▶ _WHAT YOU WILL DO_: Where does the word "pipeline" occur in the material? Copy each line that has it.

▶ _WORKING DATA_:
::::

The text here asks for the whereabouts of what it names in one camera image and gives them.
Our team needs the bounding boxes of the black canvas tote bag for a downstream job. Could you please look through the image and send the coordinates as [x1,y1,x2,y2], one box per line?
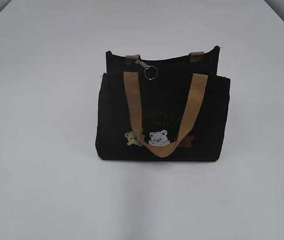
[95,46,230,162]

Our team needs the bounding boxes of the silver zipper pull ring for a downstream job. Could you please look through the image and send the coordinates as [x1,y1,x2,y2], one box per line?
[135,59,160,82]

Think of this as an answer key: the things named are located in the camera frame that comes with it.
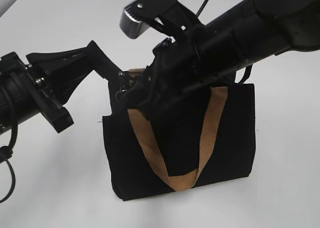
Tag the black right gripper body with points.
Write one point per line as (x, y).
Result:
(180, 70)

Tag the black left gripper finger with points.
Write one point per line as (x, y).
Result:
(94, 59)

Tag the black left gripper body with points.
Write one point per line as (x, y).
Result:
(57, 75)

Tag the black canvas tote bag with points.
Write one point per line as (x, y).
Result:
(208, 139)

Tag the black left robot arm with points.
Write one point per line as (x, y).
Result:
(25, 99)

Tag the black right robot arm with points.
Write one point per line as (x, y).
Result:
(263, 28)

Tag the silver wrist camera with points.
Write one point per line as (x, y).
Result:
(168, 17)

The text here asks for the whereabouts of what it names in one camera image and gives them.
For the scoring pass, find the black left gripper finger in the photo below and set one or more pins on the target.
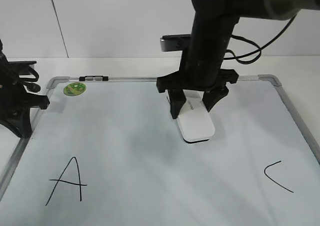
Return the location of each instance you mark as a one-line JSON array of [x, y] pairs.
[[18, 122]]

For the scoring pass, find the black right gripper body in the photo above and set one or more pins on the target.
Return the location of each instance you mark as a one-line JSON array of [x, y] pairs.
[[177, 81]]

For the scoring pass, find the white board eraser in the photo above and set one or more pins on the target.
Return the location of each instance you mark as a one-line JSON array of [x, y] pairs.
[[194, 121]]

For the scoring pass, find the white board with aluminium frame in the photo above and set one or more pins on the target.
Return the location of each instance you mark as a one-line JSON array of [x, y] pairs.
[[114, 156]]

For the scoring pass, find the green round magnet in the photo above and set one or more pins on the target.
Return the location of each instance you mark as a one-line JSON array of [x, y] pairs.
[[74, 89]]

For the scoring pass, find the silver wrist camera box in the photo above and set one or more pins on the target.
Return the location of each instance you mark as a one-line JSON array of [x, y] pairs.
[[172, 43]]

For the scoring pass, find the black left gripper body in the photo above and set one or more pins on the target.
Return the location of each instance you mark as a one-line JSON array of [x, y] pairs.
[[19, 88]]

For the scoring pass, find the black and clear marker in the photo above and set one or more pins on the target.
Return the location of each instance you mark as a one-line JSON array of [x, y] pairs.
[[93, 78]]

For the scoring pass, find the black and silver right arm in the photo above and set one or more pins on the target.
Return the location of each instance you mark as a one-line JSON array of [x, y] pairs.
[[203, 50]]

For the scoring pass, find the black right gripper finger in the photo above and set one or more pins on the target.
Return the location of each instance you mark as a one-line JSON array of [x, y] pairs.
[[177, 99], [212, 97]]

::::

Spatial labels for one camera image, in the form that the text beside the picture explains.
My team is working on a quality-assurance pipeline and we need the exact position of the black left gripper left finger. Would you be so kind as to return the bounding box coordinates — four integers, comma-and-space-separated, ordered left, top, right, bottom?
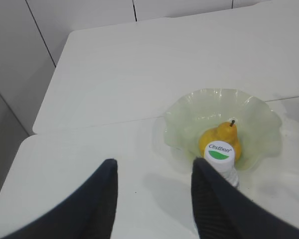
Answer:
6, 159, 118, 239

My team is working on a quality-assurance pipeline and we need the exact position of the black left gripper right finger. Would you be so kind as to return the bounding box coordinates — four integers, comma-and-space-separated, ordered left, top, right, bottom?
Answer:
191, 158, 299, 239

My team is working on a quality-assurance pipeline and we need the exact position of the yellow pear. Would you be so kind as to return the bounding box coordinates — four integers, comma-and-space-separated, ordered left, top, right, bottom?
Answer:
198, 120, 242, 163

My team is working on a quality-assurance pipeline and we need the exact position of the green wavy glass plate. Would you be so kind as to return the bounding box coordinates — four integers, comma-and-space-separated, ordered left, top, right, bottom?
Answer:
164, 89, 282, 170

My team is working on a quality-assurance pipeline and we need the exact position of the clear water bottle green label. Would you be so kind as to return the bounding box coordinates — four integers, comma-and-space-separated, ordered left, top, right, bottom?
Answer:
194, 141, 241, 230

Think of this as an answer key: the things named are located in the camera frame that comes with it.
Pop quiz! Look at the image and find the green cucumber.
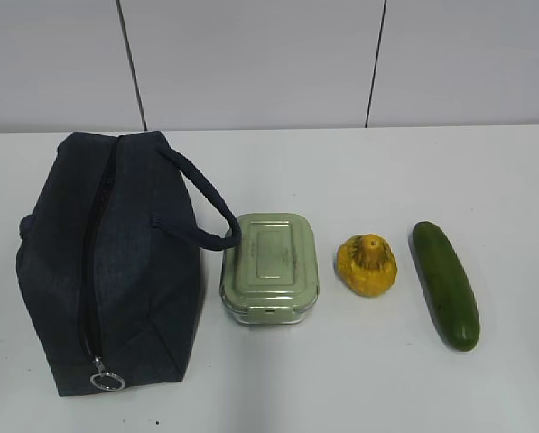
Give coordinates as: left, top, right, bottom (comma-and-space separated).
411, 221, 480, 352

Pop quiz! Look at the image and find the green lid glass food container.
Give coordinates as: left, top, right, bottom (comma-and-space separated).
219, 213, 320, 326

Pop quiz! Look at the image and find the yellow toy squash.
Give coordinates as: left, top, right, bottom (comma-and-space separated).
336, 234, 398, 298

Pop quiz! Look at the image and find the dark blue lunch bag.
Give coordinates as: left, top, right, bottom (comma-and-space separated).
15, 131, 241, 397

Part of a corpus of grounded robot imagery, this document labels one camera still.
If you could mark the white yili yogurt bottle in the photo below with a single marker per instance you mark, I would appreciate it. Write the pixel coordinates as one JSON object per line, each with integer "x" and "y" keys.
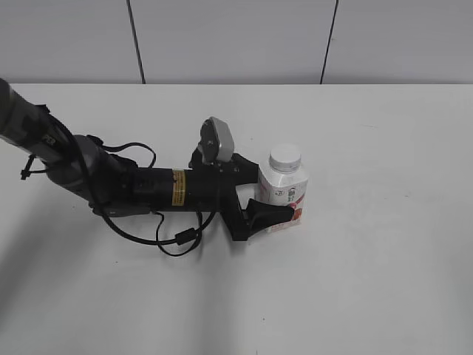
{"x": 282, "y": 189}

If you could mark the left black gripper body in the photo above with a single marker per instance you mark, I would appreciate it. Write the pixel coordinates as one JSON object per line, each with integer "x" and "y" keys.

::::

▶ _ANSWER BOX_:
My team is working on a quality-assurance pipeline and we need the exact position of the black left gripper left finger. Would you be so kind as to return the bounding box coordinates — four integers, comma-and-space-separated, ordered left, top, right, bottom?
My team is working on a quality-assurance pipeline and we need the exact position of the black left gripper right finger. Would you be so kind as to return the bounding box coordinates — four integers, comma-and-space-separated, ordered left, top, right, bottom?
My team is working on a quality-assurance pipeline and we need the exact position of the yellow pear. Would you be so kind as to return the bounding box coordinates — four integers, comma-and-space-separated, ordered left, top, right, bottom?
My team is working on a quality-assurance pipeline and we need the exact position of the green wavy glass plate. Would you be so kind as to return the bounding box coordinates — four integers, comma-and-space-separated, ordered left, top, right, bottom?
My team is working on a quality-assurance pipeline and we need the exact position of the clear water bottle green label. Would you be so kind as to return the bounding box coordinates — four integers, comma-and-space-separated, ordered left, top, right, bottom?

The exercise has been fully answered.